Work task >>
Would you restate all of the entries verbatim, minus any images?

Data shown >>
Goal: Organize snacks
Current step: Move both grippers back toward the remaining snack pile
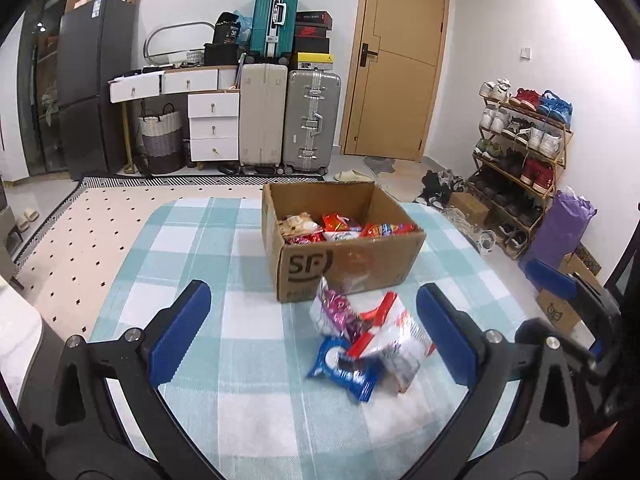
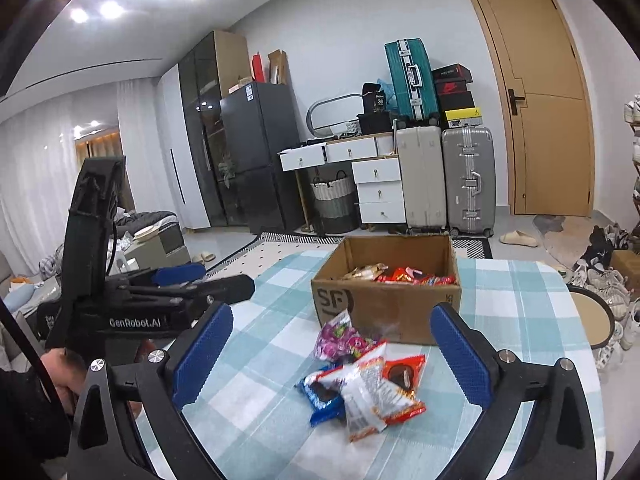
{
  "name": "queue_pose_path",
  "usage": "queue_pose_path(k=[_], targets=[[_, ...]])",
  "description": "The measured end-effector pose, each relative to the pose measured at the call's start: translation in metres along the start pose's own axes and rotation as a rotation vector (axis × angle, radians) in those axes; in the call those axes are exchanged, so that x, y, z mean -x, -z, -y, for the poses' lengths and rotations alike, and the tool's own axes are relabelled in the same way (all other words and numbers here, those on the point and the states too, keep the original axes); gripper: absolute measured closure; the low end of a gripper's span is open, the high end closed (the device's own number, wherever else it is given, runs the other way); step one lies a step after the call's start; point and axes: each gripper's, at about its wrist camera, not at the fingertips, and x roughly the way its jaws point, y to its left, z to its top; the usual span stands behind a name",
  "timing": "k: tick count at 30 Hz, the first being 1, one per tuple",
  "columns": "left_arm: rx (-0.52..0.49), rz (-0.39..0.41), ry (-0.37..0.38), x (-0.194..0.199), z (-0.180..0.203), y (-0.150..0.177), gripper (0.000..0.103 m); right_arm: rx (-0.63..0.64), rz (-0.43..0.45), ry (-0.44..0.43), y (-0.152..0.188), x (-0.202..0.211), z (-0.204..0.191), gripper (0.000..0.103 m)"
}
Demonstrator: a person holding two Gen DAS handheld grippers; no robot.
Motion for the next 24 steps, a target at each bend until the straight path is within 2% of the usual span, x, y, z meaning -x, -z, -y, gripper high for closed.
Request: queue_pose_path(k=[7, 11, 24], targets=[[-0.032, 0.037, -0.029, 0.017, 0.004, 0.034, 0.0, -0.035, -0.014, 0.013, 0.033, 0.008, 0.001, 0.002], [-0.022, 0.025, -0.021, 0.011, -0.001, 0.054, 0.0, -0.041, -0.036, 0.026, 0.047, 0.006, 0.003, 0.002], [-0.022, -0.063, -0.009, -0.055, -0.012, 0.091, 0.0, -0.09, -0.126, 0.025, 0.082, -0.023, 0.022, 0.002]])
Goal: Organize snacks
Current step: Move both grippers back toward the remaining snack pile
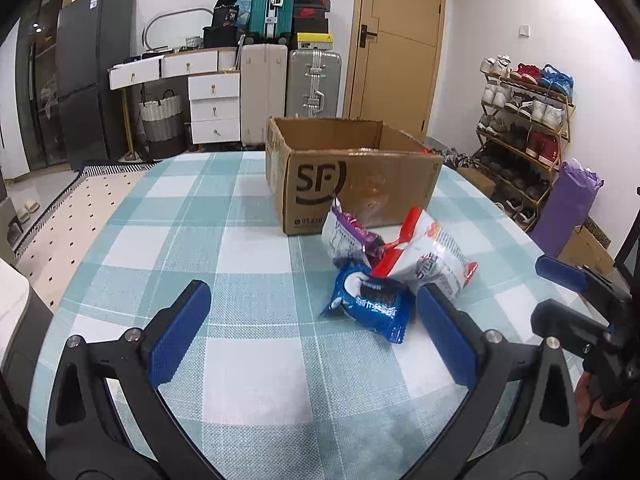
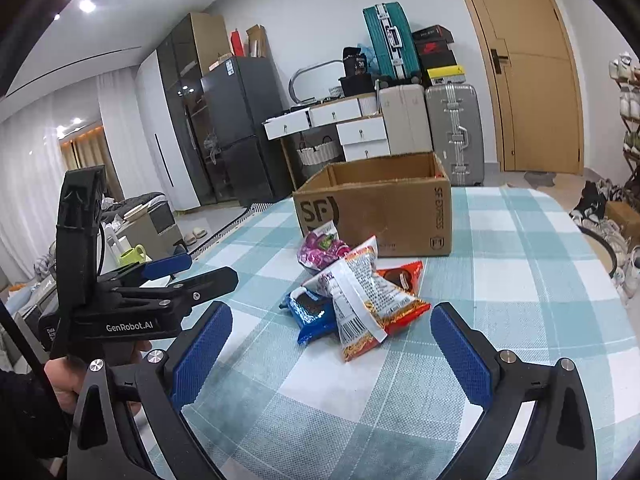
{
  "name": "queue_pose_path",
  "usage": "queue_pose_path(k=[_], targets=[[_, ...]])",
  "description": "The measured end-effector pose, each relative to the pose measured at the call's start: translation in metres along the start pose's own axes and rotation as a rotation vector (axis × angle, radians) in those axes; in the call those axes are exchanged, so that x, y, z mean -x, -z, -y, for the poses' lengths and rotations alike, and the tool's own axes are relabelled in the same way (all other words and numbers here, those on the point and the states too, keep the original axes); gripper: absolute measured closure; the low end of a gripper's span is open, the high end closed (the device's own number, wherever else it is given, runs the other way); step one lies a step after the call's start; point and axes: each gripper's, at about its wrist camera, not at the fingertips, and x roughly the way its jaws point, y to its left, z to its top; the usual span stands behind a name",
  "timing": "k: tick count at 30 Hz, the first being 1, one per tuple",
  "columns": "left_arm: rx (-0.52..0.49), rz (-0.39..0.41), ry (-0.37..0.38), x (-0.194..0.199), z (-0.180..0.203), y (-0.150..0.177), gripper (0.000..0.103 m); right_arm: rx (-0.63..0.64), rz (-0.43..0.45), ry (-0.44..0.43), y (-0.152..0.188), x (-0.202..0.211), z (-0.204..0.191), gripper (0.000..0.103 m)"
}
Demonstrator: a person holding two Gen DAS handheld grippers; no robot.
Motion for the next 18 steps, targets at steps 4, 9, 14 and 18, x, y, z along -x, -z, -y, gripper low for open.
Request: queue_pose_path(k=[4, 9, 14, 18], targets=[[0.01, -0.023, 0.003, -0.018, -0.001, 0.005, 0.0, -0.001, -0.044, -0.011, -0.001, -0.015, 0.006, 0.002], [0.027, -0.038, 0.014, -0.036, -0.005, 0.01, 0.0, 0.029, -0.058, -0.009, -0.005, -0.029, 0.006, 0.002], [0.045, -0.058, 0.028, -0.05, -0.009, 0.013, 0.0, 0.073, -0.068, -0.002, -0.01, -0.044, 0.003, 0.002], [0.09, -0.082, 0.048, -0.054, -0.015, 0.014, 0.0, 0.107, -0.093, -0.013, -0.016, -0.06, 0.001, 0.002]])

Solution >>
Goal: Organize snacks
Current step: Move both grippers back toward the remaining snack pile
{
  "name": "queue_pose_path",
  "usage": "queue_pose_path(k=[_], targets=[[_, ...]])",
  "description": "The measured end-effector pose, each relative to the pose measured at the call's start: translation in metres along the start pose's own axes and rotation as a rotation vector (axis × angle, radians) in those axes; in the call those axes are exchanged, so that x, y, z mean -x, -z, -y, for the poses' lengths and rotations alike, and the tool's own axes are relabelled in the same way (all other words and numbers here, those on the point and the states too, keep the original axes); gripper: absolute measured closure; the low end of a gripper's span is open, the high end closed (the device's own number, wherever else it is given, runs the other way); step one lies a step after the call's start; point and axes: each gripper's, at about its wrist camera, not at the fingertips, and x roughly the way its jaws point, y to its left, z to its top; the usual span stands behind a name",
  "timing": "k: tick count at 30 Hz, the first being 1, one per tuple",
  "columns": "left_arm: rx (-0.52..0.49), rz (-0.39..0.41), ry (-0.37..0.38), x (-0.194..0.199), z (-0.180..0.203), y (-0.150..0.177), gripper (0.000..0.103 m); right_arm: rx (-0.63..0.64), rz (-0.43..0.45), ry (-0.44..0.43), y (-0.152..0.188), x (-0.202..0.211), z (-0.204..0.191), gripper (0.000..0.103 m)"
}
Demonstrator: a person holding two Gen DAS handheld grippers; no robot.
Motion for the next 24 steps, a target at each bend until the straight path is within 2% of the usual span, x, y, z meaning -x, -z, -y, gripper high for closed.
Request: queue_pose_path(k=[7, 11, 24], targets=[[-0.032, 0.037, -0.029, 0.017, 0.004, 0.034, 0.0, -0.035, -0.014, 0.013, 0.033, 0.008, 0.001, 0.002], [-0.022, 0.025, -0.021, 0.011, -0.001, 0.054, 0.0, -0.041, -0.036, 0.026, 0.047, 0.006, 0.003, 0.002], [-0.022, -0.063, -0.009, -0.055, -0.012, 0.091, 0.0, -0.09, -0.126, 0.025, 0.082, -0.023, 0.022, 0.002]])
Goal: Organize snacks
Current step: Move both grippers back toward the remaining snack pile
{
  "name": "queue_pose_path",
  "usage": "queue_pose_path(k=[_], targets=[[_, ...]])",
  "description": "The measured end-effector pose, each relative to the pose measured at the call's start: translation in metres along the start pose's own axes and rotation as a rotation vector (axis × angle, radians) in those axes; in the call those axes are exchanged, so that x, y, z mean -x, -z, -y, for the poses' lengths and rotations alike, and the tool's own axes are relabelled in the same way (all other words and numbers here, those on the point and the states too, keep the original axes); gripper: absolute measured closure; the low end of a gripper's span is open, the high end closed (the device's own number, wherever else it is given, runs the other way); step one lies a step after the call's start; point and axes: each gripper's, at about its wrist camera, not at the fingertips, and x roughly the way its jaws point, y to its left, z to its top; the usual span stands behind a name",
  "timing": "k: tick count at 30 Hz, the first being 1, one per tuple",
  "columns": "left_arm: rx (-0.52..0.49), rz (-0.39..0.41), ry (-0.37..0.38), x (-0.194..0.199), z (-0.180..0.203), y (-0.150..0.177), gripper (0.000..0.103 m); right_arm: rx (-0.63..0.64), rz (-0.43..0.45), ry (-0.44..0.43), y (-0.152..0.188), x (-0.202..0.211), z (-0.204..0.191), gripper (0.000..0.103 m)"
}
Demonstrator: a person holding two Gen DAS handheld grippers; no robot.
Motion for the next 18 steps, targets at steps 4, 9, 14 and 18, x, y, z along -x, -z, -y, gripper low for open.
Request: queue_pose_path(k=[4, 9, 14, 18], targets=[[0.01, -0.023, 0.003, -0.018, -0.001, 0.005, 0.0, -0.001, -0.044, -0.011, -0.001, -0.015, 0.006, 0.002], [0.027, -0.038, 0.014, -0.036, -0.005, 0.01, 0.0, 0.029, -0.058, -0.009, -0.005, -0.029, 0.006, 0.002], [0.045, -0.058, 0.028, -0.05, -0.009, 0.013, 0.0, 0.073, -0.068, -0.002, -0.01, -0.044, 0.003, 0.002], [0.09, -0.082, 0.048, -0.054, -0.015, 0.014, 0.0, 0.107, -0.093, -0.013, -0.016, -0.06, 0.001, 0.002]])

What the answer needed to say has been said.